The full listing, copied exactly, is the required output.
╭──
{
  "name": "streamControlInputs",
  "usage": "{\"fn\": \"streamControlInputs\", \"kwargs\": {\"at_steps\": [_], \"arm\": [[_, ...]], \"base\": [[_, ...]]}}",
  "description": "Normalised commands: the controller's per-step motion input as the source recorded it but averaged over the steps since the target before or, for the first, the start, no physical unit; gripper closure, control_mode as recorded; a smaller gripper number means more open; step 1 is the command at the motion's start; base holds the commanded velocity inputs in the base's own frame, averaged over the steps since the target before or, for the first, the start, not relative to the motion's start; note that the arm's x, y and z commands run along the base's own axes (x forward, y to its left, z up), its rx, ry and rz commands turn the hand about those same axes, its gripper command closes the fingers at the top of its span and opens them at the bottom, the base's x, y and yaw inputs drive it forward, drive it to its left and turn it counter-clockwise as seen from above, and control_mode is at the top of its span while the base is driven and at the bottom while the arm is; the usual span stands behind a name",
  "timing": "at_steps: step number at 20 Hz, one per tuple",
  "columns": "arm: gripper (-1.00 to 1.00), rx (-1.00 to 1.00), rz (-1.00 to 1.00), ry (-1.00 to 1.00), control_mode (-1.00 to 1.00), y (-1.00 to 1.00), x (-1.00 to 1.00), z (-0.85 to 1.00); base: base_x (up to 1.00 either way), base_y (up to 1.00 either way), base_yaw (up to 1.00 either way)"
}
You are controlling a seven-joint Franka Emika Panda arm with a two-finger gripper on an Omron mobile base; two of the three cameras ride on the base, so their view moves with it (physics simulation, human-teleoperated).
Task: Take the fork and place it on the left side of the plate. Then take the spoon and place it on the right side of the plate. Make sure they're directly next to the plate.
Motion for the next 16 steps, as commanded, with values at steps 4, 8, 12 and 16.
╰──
*ANSWER TO THIS PROBLEM*.
{
  "name": "streamControlInputs",
  "usage": "{\"fn\": \"streamControlInputs\", \"kwargs\": {\"at_steps\": [_], \"arm\": [[_, ...]], \"base\": [[_, ...]]}}",
  "description": "Normalised commands: the controller's per-step motion input as the source recorded it but averaged over the steps since the target before or, for the first, the start, no physical unit; gripper closure, control_mode as recorded; a smaller gripper number means more open; step 1 is the command at the motion's start; base holds the commanded velocity inputs in the base's own frame, averaged over the steps since the target before or, for the first, the start, not relative to the motion's start; note that the arm's x, y and z commands run along the base's own axes (x forward, y to its left, z up), its rx, ry and rz commands turn the hand about those same axes, its gripper command closes the fingers at the top of its span and opens them at the bottom, the base's x, y and yaw inputs drive it forward, drive it to its left and turn it counter-clockwise as seen from above, and control_mode is at the top of its span while the base is driven and at the bottom while the arm is; the usual span stands behind a name",
  "timing": "at_steps: step number at 20 Hz, one per tuple",
  "columns": "arm: gripper (-1.00 to 1.00), rx (-1.00 to 1.00), rz (-1.00 to 1.00), ry (-1.00 to 1.00), control_mode (-1.00 to 1.00), y (-1.00 to 1.00), x (-1.00 to 1.00), z (-0.85 to 1.00); base: base_x (up to 1.00 either way), base_y (up to 1.00 either way), base_yaw (up to 1.00 either way)"
}
You are controlling a seven-joint Franka Emika Panda arm with a two-finger gripper on an Omron mobile base; two of the three cameras ride on the base, so their view moves with it (physics simulation, human-teleoperated).
Task: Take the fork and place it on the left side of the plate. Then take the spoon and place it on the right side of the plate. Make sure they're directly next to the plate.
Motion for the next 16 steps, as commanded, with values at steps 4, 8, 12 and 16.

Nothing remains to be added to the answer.